[Dataset excerpts]

- Opening Delimiter -

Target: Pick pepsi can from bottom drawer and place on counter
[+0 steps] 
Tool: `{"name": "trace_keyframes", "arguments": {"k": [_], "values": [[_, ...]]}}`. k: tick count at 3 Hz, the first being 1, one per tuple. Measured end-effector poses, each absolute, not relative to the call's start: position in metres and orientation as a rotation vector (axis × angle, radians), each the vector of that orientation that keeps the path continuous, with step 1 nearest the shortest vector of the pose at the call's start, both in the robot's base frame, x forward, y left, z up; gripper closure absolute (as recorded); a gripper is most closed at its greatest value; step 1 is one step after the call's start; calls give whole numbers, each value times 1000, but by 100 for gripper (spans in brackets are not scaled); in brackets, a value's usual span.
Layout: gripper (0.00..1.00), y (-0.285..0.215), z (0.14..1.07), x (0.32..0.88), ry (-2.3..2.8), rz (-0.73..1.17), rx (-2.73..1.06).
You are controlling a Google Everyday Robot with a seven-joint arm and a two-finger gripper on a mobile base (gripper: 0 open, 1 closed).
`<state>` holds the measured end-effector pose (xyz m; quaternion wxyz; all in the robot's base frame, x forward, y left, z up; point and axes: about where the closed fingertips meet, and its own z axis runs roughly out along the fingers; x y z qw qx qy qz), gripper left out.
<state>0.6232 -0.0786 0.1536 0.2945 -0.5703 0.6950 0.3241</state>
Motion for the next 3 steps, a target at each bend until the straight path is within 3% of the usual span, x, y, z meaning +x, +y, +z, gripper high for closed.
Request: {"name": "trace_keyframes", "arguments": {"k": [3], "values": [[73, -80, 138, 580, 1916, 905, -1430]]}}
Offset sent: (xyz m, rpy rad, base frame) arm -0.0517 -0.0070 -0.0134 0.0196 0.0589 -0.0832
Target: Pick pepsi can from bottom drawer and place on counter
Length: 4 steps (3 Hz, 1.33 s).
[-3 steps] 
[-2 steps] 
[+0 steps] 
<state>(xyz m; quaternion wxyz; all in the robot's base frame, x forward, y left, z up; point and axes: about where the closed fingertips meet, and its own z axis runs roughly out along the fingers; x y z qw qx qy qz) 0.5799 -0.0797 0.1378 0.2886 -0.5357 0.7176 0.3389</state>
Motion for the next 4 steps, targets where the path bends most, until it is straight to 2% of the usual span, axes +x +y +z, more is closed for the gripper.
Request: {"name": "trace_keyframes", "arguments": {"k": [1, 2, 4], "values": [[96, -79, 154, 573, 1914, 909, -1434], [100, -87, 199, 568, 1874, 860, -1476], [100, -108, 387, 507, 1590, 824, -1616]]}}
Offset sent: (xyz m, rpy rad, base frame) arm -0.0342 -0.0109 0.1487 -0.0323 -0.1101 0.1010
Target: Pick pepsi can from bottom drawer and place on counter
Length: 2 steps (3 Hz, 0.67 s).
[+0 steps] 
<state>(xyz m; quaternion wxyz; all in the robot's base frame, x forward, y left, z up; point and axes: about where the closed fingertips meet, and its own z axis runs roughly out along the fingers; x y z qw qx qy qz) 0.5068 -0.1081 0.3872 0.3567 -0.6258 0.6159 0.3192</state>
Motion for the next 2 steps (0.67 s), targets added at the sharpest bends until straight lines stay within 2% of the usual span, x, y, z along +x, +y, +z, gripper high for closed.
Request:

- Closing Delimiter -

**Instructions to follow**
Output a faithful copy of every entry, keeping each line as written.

**Written response**
Target: Pick pepsi can from bottom drawer and place on counter
[+0 steps] 
Tool: `{"name": "trace_keyframes", "arguments": {"k": [_], "values": [[_, ...]]}}`. k: tick count at 3 Hz, the first being 1, one per tuple. Measured end-effector poses, each absolute, not relative to the call's start: position in metres and orientation as a rotation vector (axis × angle, radians), each the vector of that orientation that keeps the path continuous, with step 1 nearest the shortest vector of the pose at the call's start, both in the robot's base frame, x forward, y left, z up; gripper closure absolute (as recorded); a gripper is most closed at its greatest value; step 1 is one step after the call's start; calls give whole numbers, each value times 1000, but by 100 for gripper (spans in brackets are not scaled); in brackets, a value's usual span.
Layout: gripper (0.00..1.00), y (-0.285..0.215), z (0.14..1.07), x (0.32..0.88), ry (-2.3..2.8), rz (-0.73..1.17), rx (-2.73..1.06).
You are controlling a Google Everyday Robot with a seven-joint arm and a two-finger gripper on a mobile base (gripper: 0 open, 1 closed).
`<state>` holds the measured end-effector pose (xyz m; quaternion wxyz; all in the robot's base frame, x forward, y left, z up; point and axes: about where the closed fingertips meet, and its own z axis runs roughly out along the fingers; x y z qw qx qy qz), gripper left out.
<state>0.6232 -0.0786 0.1536 0.2945 -0.5703 0.6950 0.3241</state>
Motion for the next 3 steps, a target at each bend until the straight path is within 3% of the usual span, x, y, z meaning +x, +y, +z, gripper high for closed.
Request: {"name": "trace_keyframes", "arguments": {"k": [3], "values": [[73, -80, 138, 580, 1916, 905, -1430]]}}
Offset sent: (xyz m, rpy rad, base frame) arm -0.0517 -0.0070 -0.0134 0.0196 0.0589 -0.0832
Target: Pick pepsi can from bottom drawer and place on counter
Length: 4 steps (3 Hz, 1.33 s).
[-3 steps] 
[-2 steps] 
[+0 steps] 
<state>(xyz m; quaternion wxyz; all in the robot's base frame, x forward, y left, z up; point and axes: about where the closed fingertips meet, and its own z axis runs roughly out along the fingers; x y z qw qx qy qz) 0.5799 -0.0797 0.1378 0.2886 -0.5357 0.7176 0.3389</state>
Motion for the next 4 steps, targets where the path bends most, until it is straight to 2% of the usual span, axes +x +y +z, more is closed for the gripper.
Request: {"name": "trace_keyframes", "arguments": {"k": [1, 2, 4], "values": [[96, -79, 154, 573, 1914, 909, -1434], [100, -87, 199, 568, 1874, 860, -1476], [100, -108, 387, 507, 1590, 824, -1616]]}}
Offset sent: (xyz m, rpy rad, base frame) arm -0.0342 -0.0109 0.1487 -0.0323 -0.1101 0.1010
Target: Pick pepsi can from bottom drawer and place on counter
Length: 2 steps (3 Hz, 0.67 s).
[+0 steps] 
<state>(xyz m; quaternion wxyz; all in the robot's base frame, x forward, y left, z up; point and axes: about where the closed fingertips meet, and its own z axis runs roughly out along the fingers; x y z qw qx qy qz) 0.5068 -0.1081 0.3872 0.3567 -0.6258 0.6159 0.3192</state>
Motion for the next 2 steps (0.67 s), targets added at the sharpest bends until straight lines stay within 2% of the usual span, x, y, z along +x, +y, +z, gripper high for closed.
Request:

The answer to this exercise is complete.